- Assignment
Exact reproduction required: the lines below from the line with "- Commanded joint" to the line with "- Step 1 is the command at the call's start", both ends included, and no others.

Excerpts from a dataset
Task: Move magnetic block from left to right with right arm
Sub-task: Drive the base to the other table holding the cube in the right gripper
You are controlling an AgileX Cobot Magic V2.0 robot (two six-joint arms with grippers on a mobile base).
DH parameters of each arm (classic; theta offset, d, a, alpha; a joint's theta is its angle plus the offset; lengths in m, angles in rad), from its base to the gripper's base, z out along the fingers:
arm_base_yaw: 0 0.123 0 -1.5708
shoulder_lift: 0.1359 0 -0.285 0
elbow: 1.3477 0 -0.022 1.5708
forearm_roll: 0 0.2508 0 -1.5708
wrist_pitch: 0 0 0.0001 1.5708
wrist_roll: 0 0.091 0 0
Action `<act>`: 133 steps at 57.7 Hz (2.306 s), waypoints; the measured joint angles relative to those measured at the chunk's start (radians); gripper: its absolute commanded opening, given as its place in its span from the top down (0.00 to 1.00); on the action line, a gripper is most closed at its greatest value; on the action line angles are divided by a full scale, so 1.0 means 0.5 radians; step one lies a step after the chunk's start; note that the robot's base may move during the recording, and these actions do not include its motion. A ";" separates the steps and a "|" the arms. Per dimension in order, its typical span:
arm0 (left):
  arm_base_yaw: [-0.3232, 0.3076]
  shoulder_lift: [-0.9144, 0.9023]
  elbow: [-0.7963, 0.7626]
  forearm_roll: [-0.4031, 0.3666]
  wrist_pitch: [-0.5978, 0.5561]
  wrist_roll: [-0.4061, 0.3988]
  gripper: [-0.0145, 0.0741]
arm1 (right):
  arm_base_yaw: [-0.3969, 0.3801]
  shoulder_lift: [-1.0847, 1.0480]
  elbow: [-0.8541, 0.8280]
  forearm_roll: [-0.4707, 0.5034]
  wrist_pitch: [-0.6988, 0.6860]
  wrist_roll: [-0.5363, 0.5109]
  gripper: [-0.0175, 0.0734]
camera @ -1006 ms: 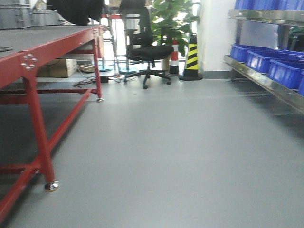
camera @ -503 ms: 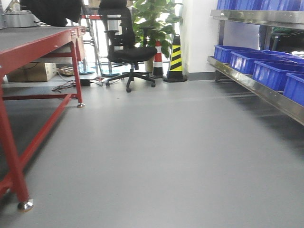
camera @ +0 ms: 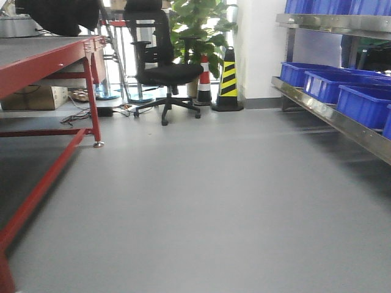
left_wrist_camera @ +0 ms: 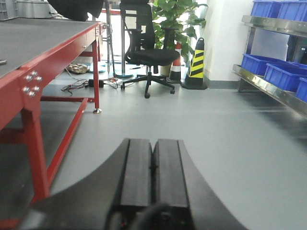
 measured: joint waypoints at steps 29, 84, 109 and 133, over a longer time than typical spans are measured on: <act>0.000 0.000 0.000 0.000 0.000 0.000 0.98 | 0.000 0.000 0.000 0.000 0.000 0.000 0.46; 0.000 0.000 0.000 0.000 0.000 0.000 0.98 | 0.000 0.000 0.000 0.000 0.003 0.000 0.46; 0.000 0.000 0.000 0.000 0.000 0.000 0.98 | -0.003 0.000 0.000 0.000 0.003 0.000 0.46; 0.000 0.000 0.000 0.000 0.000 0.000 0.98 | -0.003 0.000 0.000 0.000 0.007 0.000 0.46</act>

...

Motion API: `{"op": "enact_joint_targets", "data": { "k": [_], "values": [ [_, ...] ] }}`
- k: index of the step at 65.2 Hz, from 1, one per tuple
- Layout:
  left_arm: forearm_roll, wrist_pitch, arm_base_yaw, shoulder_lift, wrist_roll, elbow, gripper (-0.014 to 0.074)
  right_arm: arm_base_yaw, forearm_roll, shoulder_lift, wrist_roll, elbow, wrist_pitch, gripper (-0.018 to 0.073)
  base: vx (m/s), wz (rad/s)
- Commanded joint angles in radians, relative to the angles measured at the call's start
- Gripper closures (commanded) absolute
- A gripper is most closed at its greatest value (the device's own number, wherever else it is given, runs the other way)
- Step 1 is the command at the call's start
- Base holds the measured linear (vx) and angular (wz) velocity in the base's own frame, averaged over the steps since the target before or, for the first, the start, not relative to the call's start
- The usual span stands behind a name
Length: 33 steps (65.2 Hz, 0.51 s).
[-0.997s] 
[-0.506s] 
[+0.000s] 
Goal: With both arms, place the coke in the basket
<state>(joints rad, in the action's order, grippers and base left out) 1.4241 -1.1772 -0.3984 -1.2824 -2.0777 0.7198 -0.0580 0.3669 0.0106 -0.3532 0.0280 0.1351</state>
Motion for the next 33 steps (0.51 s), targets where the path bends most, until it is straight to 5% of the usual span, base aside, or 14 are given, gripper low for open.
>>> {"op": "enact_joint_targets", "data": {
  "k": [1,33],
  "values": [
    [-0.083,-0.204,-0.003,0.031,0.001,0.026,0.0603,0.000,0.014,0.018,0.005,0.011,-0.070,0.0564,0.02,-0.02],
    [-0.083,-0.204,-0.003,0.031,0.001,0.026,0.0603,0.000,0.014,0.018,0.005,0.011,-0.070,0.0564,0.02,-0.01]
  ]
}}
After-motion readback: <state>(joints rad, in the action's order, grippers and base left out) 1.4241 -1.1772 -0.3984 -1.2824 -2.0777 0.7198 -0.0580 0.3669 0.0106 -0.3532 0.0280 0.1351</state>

- Response below
- Commanded joint angles in radians, relative to the angles measured at the call's start
- Gripper closures (commanded) absolute
- A gripper is most closed at its greatest value (the device's own number, wherever else it is given, runs the other way)
- Step 1 is the command at the call's start

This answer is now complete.